#### What you have to do:
Look through the material below and give the number of lines where the string "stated" occurs, with nothing added.
+++ Collected data
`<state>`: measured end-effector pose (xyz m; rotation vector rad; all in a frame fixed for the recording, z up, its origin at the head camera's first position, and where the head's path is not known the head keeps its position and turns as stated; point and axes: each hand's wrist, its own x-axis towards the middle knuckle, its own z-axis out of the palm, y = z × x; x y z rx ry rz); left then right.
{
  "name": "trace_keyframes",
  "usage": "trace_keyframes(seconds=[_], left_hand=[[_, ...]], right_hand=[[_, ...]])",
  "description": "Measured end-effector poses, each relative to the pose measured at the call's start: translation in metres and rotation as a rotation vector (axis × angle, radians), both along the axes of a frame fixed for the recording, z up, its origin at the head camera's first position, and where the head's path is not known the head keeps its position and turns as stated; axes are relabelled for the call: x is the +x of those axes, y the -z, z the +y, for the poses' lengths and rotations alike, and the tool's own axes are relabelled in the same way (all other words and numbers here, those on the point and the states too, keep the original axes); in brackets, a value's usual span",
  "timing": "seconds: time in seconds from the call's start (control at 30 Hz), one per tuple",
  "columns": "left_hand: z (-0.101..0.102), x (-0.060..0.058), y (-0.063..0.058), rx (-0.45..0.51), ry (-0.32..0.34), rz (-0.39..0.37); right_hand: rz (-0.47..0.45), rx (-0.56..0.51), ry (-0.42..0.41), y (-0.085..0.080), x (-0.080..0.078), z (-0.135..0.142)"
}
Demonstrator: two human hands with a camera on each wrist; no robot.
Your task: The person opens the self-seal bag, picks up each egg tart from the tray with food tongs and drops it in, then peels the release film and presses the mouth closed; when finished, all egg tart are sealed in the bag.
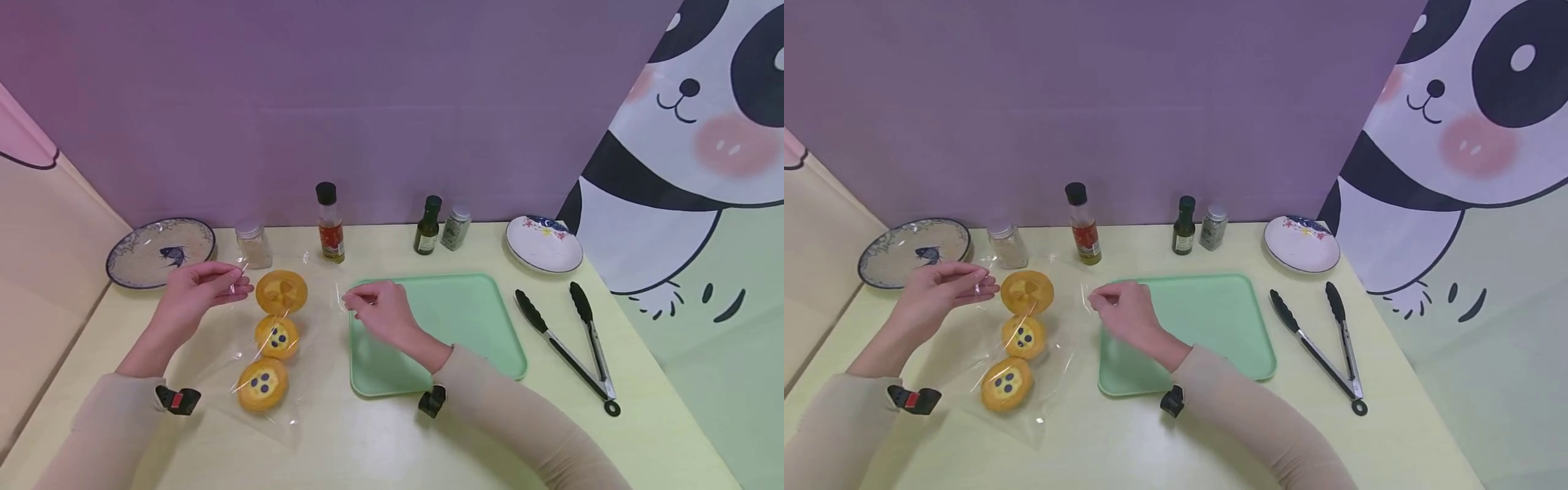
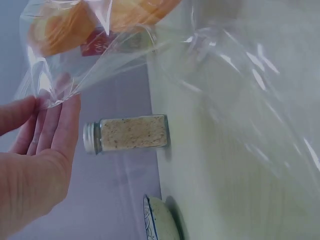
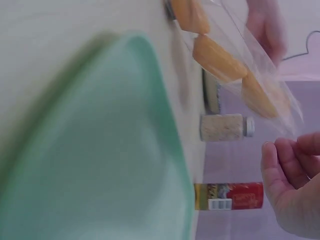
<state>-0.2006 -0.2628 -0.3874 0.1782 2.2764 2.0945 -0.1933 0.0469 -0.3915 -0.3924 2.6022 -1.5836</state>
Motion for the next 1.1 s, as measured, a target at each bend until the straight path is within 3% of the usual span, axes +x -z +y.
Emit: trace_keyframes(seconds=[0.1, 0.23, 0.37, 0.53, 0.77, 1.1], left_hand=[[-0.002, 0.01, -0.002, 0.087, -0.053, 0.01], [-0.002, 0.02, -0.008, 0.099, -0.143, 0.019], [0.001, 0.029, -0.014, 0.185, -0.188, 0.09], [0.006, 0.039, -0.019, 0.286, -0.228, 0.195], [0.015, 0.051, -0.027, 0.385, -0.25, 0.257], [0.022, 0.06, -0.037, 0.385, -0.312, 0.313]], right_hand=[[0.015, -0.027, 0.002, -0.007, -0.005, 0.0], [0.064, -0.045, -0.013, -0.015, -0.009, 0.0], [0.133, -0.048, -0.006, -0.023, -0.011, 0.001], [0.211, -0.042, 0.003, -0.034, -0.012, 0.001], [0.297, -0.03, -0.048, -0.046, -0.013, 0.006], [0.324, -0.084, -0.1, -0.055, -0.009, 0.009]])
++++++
#### Response box:
2